- _What you should do_
What lines in the material hold the string "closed"? Return every one of them.

Segment Start: Records for processing

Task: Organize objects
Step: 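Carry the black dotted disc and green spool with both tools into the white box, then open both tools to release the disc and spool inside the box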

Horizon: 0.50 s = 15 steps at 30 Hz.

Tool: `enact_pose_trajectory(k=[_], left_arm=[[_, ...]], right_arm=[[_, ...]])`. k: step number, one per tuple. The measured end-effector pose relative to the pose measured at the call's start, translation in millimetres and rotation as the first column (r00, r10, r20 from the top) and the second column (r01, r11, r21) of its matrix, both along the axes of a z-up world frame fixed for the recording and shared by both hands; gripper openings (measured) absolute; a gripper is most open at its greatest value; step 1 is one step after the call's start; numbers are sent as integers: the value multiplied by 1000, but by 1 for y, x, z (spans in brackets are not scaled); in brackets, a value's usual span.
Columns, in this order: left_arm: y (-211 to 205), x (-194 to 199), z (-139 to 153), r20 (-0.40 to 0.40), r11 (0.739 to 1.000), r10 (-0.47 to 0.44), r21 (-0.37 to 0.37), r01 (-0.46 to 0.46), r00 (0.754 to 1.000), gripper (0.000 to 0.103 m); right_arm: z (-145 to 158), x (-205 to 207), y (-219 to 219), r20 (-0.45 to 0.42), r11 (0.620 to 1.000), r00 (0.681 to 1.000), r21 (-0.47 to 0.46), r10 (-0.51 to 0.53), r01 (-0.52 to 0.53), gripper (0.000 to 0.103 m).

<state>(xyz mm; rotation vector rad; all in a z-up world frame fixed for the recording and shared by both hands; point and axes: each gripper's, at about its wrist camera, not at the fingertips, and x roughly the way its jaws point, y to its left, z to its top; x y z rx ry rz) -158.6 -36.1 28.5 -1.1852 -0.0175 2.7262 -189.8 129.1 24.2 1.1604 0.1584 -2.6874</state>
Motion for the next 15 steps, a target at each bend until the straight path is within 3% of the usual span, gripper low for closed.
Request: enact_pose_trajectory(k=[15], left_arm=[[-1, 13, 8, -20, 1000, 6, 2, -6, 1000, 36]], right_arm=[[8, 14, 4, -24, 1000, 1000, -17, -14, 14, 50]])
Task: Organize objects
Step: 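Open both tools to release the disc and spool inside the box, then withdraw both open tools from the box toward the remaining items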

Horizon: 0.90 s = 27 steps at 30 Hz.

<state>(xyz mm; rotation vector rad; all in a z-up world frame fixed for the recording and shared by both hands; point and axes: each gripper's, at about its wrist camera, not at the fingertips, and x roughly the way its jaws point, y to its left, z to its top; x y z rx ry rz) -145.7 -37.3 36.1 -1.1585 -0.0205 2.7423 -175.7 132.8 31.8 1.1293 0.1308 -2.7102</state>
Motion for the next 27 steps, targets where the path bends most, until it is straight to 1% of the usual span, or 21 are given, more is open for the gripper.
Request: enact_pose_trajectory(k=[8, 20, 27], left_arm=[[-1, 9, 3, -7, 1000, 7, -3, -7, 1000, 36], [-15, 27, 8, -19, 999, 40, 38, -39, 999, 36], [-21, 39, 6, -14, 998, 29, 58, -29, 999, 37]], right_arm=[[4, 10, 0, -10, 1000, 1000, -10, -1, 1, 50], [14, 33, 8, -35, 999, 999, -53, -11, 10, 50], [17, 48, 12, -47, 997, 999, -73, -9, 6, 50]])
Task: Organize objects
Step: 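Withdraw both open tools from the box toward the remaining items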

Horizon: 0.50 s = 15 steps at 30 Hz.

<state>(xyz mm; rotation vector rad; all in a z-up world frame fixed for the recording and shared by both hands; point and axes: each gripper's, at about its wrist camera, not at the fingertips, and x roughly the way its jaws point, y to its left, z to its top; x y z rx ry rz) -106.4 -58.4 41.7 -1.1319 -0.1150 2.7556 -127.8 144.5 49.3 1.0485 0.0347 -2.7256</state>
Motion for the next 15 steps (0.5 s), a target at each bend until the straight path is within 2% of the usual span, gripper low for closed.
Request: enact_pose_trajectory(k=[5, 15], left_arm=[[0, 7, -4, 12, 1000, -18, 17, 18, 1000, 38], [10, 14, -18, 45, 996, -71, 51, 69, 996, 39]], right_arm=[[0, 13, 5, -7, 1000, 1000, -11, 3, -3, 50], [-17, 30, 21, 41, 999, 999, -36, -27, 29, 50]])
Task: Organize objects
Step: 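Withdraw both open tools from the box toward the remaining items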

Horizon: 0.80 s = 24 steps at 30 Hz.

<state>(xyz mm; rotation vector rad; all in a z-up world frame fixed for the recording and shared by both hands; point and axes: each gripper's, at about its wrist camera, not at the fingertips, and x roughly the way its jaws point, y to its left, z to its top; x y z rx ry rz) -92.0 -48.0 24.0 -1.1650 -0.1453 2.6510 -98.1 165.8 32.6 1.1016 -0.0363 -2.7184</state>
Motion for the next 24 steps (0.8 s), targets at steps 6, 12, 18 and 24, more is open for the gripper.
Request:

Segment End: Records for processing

- _Task output_
Motion for the next 15 steps, a target at each bend until the straight path is within 3% of the usual span, gripper low for closed.
Motion for the next 15 steps (0.5 s), a target at each bend until the straight path is within 2% of the usual span, gripper low for closed.

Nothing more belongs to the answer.